++++ Data records ++++

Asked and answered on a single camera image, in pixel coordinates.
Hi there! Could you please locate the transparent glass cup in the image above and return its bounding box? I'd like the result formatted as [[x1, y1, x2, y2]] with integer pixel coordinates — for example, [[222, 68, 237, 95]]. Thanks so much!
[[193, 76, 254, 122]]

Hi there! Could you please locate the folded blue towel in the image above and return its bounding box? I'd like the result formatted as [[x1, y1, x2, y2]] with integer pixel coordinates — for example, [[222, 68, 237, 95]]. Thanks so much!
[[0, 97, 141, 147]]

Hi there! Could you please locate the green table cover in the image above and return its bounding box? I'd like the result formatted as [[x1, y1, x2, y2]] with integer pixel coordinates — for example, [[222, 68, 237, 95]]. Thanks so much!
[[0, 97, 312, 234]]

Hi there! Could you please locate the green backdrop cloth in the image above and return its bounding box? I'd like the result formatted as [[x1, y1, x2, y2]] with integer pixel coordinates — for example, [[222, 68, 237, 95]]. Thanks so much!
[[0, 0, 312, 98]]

++++
++++ Data records ++++

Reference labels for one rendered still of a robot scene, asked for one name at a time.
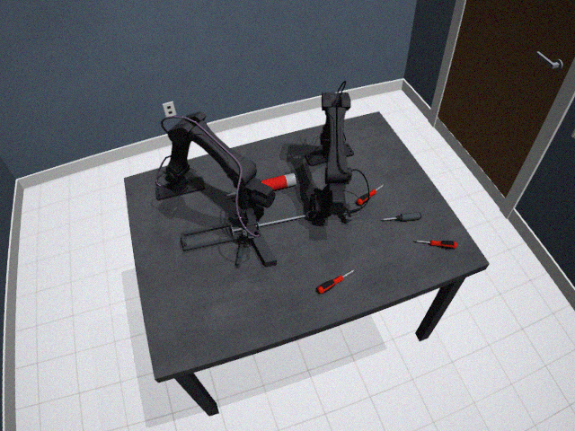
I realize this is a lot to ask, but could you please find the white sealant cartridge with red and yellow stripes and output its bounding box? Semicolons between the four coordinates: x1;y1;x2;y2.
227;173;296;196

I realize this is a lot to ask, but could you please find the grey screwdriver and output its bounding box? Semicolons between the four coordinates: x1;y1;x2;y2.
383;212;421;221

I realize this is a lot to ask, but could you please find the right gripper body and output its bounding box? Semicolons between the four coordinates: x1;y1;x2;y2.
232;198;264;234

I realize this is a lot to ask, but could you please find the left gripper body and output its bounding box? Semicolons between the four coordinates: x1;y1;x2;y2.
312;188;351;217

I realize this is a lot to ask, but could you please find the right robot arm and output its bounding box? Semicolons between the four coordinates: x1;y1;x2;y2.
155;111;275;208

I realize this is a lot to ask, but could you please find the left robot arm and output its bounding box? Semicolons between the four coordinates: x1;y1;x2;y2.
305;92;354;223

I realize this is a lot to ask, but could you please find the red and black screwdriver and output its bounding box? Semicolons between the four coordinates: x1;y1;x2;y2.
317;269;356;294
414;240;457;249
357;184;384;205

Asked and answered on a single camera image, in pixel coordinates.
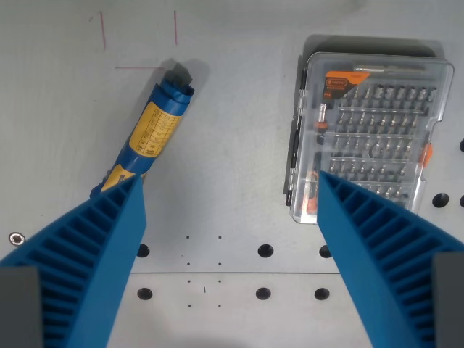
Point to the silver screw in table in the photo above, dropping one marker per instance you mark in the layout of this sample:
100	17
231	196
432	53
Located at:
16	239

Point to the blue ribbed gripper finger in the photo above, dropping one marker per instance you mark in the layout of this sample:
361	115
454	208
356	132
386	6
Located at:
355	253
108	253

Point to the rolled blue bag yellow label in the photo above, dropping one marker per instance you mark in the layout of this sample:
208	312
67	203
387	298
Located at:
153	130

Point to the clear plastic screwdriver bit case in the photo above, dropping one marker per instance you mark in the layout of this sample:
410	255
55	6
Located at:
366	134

++++
++++ Data records ++++

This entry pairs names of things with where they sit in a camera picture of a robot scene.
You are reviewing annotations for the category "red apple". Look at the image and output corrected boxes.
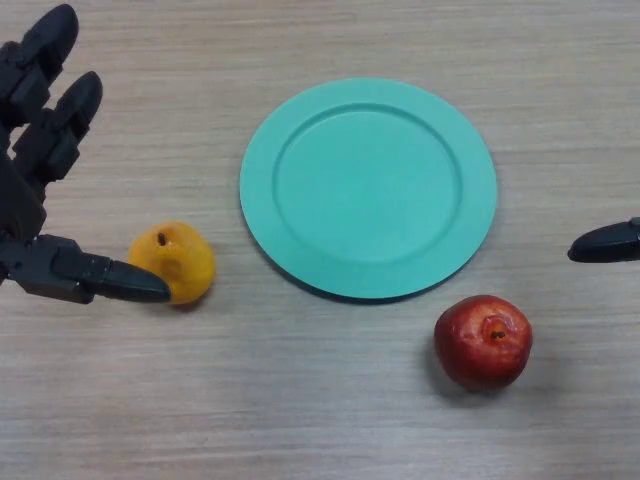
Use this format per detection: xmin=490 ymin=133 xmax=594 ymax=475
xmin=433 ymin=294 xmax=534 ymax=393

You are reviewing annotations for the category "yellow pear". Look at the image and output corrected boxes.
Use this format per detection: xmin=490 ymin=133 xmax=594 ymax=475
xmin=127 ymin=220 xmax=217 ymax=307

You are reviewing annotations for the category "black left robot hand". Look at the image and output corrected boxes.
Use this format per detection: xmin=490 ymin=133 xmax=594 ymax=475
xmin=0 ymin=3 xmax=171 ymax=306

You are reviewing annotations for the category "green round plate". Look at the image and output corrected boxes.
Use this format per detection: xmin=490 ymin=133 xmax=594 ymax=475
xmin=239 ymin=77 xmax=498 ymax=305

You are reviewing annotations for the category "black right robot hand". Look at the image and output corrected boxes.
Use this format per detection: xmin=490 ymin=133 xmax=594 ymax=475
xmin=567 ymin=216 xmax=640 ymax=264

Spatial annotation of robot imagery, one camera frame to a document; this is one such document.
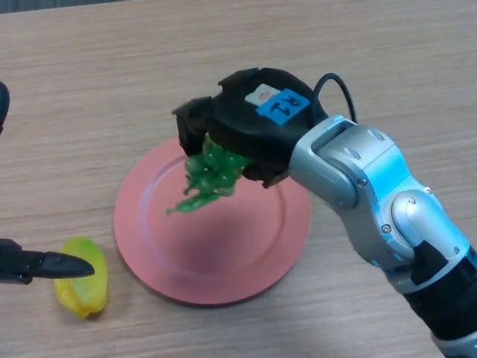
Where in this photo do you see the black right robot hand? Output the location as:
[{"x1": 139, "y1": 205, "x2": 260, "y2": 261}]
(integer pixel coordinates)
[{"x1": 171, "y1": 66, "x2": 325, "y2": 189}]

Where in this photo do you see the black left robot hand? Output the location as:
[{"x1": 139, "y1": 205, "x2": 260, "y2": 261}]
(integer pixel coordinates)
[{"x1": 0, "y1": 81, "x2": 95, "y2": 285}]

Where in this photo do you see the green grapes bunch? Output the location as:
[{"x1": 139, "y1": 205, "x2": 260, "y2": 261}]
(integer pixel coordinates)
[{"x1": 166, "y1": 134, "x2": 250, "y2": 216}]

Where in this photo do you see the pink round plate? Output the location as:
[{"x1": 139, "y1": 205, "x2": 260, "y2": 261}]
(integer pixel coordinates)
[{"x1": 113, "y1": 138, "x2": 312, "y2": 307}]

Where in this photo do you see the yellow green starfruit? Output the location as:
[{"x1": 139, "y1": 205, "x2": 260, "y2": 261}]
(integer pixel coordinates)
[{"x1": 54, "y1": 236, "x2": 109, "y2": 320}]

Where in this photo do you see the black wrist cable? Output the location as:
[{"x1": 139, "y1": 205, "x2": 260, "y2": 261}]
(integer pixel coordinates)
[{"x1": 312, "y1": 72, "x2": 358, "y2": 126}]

++++

Task instructions: For the string "photo", show each line of the listing where it appears.

Task response:
Point to the silver screw in table in the photo above, dropping one marker per instance you mark in the layout of this sample:
Point to the blue ribbed gripper finger in the photo above, dropping one marker per instance you mark in the layout of this sample:
Point to the rolled blue bag yellow label in the photo above, dropping one marker per instance you mark in the layout of this sample:
Point to the clear plastic screwdriver bit case in the photo above, dropping one marker per instance you mark in the layout of this sample:
Where in this photo do you see the black right robot hand? Output the location as:
Where in this photo do you see the black left robot hand? Output the location as:
Where in this photo do you see the green grapes bunch? Output the location as:
Where in this photo do you see the pink round plate? Output the location as:
Where in this photo do you see the yellow green starfruit? Output the location as:
Where in this photo do you see the black wrist cable? Output the location as:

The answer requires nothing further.